Impecable y oportuno, el discurso del Rey ha llegado claro y sin ambigüedades en el momento preciso. Si, como algunas voces reclamaban, lo hubiera pronunciado antes, varias semanas o meses antes, no hubiera podido expresarse con la misma nitidez.

Hasta ahora, Felipe VI había hecho todo tipo de gestos amables hacia Cataluña e incluso hacia sus impresentables líderes.
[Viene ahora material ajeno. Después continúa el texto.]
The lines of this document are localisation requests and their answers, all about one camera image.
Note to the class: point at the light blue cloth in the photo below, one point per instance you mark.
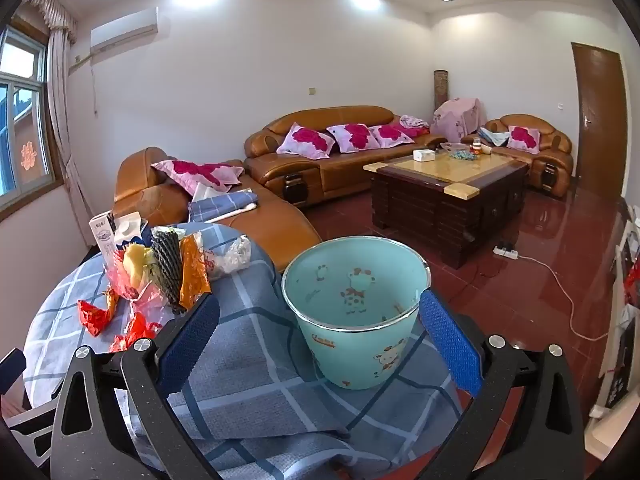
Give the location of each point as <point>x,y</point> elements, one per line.
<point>492,136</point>

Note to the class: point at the pink floral cloth cover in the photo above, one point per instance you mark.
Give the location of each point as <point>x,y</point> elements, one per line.
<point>457,117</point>

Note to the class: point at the blue plaid tablecloth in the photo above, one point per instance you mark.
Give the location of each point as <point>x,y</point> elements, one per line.
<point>260,320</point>

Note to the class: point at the yellow foam sleeve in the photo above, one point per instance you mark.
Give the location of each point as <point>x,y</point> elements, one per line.
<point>132,262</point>

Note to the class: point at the brown wooden door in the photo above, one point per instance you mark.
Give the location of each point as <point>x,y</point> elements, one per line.
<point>597,120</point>

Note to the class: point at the black metal frame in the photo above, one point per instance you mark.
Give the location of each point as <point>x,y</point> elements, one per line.
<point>12,372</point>

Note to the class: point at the blue and white milk carton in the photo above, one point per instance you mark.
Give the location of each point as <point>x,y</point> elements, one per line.
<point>127,227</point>

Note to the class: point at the brown leather chaise sofa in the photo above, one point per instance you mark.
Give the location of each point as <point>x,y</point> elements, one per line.
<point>280,220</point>

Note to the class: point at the folded blue plaid sheet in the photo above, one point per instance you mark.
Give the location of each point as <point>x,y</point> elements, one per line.
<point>220,206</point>

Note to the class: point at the black foam net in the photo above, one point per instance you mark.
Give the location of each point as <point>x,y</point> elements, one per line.
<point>167,270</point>

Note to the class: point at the pink floral pillow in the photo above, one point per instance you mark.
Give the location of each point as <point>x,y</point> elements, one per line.
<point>352,137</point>
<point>390,136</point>
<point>305,141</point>
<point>523,139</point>
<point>200,172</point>

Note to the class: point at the brown leather three-seat sofa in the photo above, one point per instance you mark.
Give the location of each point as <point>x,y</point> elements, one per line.
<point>340,175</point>

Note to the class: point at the red paper window decoration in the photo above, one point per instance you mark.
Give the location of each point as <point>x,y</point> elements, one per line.
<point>29,155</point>

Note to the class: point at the white folded cloth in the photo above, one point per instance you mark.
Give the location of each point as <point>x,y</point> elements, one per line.
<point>204,192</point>

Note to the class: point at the white plastic bag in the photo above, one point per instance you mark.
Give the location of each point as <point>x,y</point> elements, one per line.
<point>230,260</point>

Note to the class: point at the pink floral folded blanket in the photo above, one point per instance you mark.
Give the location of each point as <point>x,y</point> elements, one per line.
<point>412,122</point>

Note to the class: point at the orange wrapper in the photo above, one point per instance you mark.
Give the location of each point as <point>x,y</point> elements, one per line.
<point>192,275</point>

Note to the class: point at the red clear plastic bag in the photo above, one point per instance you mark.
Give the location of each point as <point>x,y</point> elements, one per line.
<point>145,302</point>

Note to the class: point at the brown leather armchair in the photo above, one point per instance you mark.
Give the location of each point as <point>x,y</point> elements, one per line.
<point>550,160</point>

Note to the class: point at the white wall air conditioner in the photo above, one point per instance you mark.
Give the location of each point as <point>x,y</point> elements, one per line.
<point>122,30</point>

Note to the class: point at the white tissue box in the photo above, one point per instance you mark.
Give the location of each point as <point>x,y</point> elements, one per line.
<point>423,156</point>

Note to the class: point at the teal cartoon bucket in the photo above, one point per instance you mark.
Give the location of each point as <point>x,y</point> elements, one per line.
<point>350,350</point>

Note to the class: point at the pile of colourful candies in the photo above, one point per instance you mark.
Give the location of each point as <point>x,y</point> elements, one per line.
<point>461,155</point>

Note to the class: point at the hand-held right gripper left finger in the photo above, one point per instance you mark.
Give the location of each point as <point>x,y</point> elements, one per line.
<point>187,345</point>

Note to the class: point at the dark wooden coffee table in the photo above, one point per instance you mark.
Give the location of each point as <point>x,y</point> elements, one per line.
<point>440,210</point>

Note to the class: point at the beige curtain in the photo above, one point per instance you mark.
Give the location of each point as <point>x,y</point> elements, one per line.
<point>60,110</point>

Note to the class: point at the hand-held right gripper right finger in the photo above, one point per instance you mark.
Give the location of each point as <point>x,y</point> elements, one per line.
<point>450,340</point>

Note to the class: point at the tall patterned column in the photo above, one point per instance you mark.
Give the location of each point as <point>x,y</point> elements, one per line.
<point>440,90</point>

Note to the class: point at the window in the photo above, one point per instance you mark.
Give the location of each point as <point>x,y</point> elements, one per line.
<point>20,125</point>

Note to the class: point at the white power strip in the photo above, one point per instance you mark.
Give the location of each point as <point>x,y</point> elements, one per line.
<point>506,251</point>

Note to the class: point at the red foil wrapper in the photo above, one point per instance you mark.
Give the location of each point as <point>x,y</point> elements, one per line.
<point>135,332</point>
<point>95,317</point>

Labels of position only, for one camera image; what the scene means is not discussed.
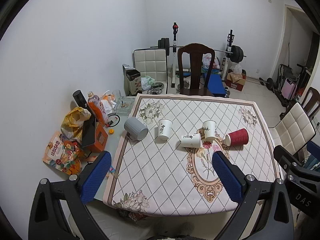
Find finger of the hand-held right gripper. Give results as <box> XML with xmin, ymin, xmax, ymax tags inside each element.
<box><xmin>307</xmin><ymin>141</ymin><xmax>320</xmax><ymax>157</ymax></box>
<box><xmin>273</xmin><ymin>145</ymin><xmax>304</xmax><ymax>167</ymax></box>

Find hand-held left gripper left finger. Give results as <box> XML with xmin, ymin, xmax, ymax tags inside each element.
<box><xmin>28</xmin><ymin>151</ymin><xmax>112</xmax><ymax>240</ymax></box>

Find tall black printed box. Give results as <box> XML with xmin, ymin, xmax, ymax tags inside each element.
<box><xmin>122</xmin><ymin>64</ymin><xmax>142</xmax><ymax>97</ymax></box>

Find dark wooden chair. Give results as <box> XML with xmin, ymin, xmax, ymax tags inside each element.
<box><xmin>301</xmin><ymin>87</ymin><xmax>320</xmax><ymax>118</ymax></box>
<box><xmin>177</xmin><ymin>43</ymin><xmax>216</xmax><ymax>97</ymax></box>

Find white paper cup black print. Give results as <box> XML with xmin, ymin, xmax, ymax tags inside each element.
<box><xmin>181</xmin><ymin>133</ymin><xmax>201</xmax><ymax>148</ymax></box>
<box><xmin>157</xmin><ymin>119</ymin><xmax>173</xmax><ymax>141</ymax></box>

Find black cylinder bottle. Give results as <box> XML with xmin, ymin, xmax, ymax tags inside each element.
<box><xmin>72</xmin><ymin>90</ymin><xmax>88</xmax><ymax>109</ymax></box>

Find black folding trolley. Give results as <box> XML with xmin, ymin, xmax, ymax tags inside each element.
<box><xmin>276</xmin><ymin>64</ymin><xmax>294</xmax><ymax>90</ymax></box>

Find yellow plastic bag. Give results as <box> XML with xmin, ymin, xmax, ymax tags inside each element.
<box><xmin>61</xmin><ymin>107</ymin><xmax>92</xmax><ymax>140</ymax></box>

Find white barbell rack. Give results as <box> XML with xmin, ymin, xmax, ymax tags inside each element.
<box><xmin>170</xmin><ymin>22</ymin><xmax>234</xmax><ymax>88</ymax></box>

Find cardboard box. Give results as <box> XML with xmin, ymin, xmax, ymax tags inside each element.
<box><xmin>226</xmin><ymin>71</ymin><xmax>247</xmax><ymax>92</ymax></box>

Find white padded chair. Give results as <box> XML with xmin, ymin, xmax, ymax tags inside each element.
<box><xmin>132</xmin><ymin>49</ymin><xmax>168</xmax><ymax>94</ymax></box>
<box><xmin>269</xmin><ymin>102</ymin><xmax>317</xmax><ymax>155</ymax></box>

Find orange snack bag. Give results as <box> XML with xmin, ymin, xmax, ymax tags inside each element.
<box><xmin>42</xmin><ymin>131</ymin><xmax>83</xmax><ymax>176</ymax></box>

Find black dumbbell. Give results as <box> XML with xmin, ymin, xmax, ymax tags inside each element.
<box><xmin>259</xmin><ymin>77</ymin><xmax>275</xmax><ymax>90</ymax></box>

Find white paper cup green print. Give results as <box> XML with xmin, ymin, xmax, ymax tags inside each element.
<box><xmin>202</xmin><ymin>120</ymin><xmax>217</xmax><ymax>141</ymax></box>

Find blue weight bench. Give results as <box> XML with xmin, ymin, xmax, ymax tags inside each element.
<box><xmin>204</xmin><ymin>72</ymin><xmax>228</xmax><ymax>97</ymax></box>

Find clear plastic tray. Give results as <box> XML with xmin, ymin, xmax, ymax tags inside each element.
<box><xmin>114</xmin><ymin>96</ymin><xmax>135</xmax><ymax>115</ymax></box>

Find pink suitcase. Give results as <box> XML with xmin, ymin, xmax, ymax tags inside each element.
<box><xmin>281</xmin><ymin>79</ymin><xmax>298</xmax><ymax>100</ymax></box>

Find orange box black lid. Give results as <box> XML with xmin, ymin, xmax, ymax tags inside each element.
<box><xmin>81</xmin><ymin>117</ymin><xmax>109</xmax><ymax>153</ymax></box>

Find floral diamond pattern table mat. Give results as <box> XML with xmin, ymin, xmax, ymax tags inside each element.
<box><xmin>102</xmin><ymin>94</ymin><xmax>285</xmax><ymax>217</ymax></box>

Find red ribbed paper cup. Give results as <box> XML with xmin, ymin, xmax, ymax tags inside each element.
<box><xmin>225</xmin><ymin>128</ymin><xmax>249</xmax><ymax>146</ymax></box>

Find orange white plastic bag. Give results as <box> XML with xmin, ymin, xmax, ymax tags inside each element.
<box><xmin>100</xmin><ymin>90</ymin><xmax>118</xmax><ymax>114</ymax></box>

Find grey ribbed mug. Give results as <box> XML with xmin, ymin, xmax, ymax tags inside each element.
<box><xmin>124</xmin><ymin>117</ymin><xmax>149</xmax><ymax>142</ymax></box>

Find green white plastic bag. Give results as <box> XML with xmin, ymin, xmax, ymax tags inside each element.
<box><xmin>141</xmin><ymin>75</ymin><xmax>155</xmax><ymax>89</ymax></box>

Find white plastic bag red print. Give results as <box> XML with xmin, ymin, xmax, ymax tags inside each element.
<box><xmin>202</xmin><ymin>53</ymin><xmax>220</xmax><ymax>69</ymax></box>

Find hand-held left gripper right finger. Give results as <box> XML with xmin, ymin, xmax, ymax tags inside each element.
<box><xmin>212</xmin><ymin>151</ymin><xmax>295</xmax><ymax>240</ymax></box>

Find black ring cable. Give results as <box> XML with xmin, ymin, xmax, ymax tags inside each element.
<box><xmin>107</xmin><ymin>113</ymin><xmax>120</xmax><ymax>127</ymax></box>

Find barbell with black plates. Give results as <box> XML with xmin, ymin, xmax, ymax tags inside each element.
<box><xmin>150</xmin><ymin>38</ymin><xmax>247</xmax><ymax>63</ymax></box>

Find orange drink bottle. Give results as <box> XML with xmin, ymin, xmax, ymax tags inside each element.
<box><xmin>87</xmin><ymin>92</ymin><xmax>108</xmax><ymax>125</ymax></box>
Visitó la región incontables veces y en todas las circunstancias fue recibido con frialdad, con desconfianza cuando no con agresividad.

El Rey aguantó cada desplante confiando -¿ingenuamente?- que todos aquellos sus gestos de buena voluntad, que sus discursos pronunciados en un esforzado catalán, que todos sus piropos a Cataluña, así como, en paralelo, las visitas del Presidente Rajoy, y el traslado casi permanente a Barcelona de la Vicepresidenta y las abundantisimas transferencias financieras a la autonomía, eran gestos que iban a ablandar los afanes independentistas.

Los atentados terroristas, la celebración partidista de la Diada, el pseudo-referéndum del 1-O, la huelga general, las manifestaciones, cambiaron rotundamente el tono y desde ese momento, Felipe VI comprendió que no podía andarse con palabras suaves, con llamadas al diálogo y a las equidistancias. La condena al referéndum ilegal tenía que ser contundente y la descalificación de todos los que deslealmente lo hicieron posible, también.

España ha acogido el discurso del Rey con satisfacción. Eran las palabras justas que el país aguardaba. El mundo entero, en especial el de nuestro entorno occidental aplaudió también al Rey procediendo diversos líderes a respaldar la defensa del Estado de Derecho y de la legalidad operada por nuestras instituciones. Y reiterando la solidez de nuestra democracia, puesta a prueba en diversas ocasiones.

No lo tenía fácil Felipe VI. Su discurso era mucho mas difícil que el que su egregio padre tuvo que transmitir en 1981. En aquella ocasión, Don Juan Carlos I, ataviado con el uniforme de Capitán General, pudo ordenar a los golpistas que depusieran su actitud. Ahora Felipe VI, vestido de paisano y dirigiéndose a la sociedad civil, no estaba en condiciones de hacer otro tanto.

Era previsible que sus palabras iban a ser rebatidas por Puigdemont y sus compinches. Y también por esos cientos de miles de irreductibles sediciosos. Nadie esperaba que la capacidad de convicción del Rey tuviera la fuerza para conmover a esas almas indomables. Con ellos ya no hay posibilidad de diálogo.

Si hemos de interpretar correctamente las palabras del Rey, convendremos que se vuelve imprescindible encontrar otros líderes catalanes que moderen su actitud. Los actuales están perdidos para una causa nacional y unionista. Su camino hacia la autodestrucción no tiene ya marcha atrás.

Es preciso que España y los españoles reaccionemos masivamente expresando nuestra voluntad de mantener el país unido. Se acabó la tibieza de las minorías silenciosas. En las próximas manifestaciones es necesario ver a millones de españoles tomando las calles de Madrid, de Barcelona, de Valencia y de todos los rincones de España.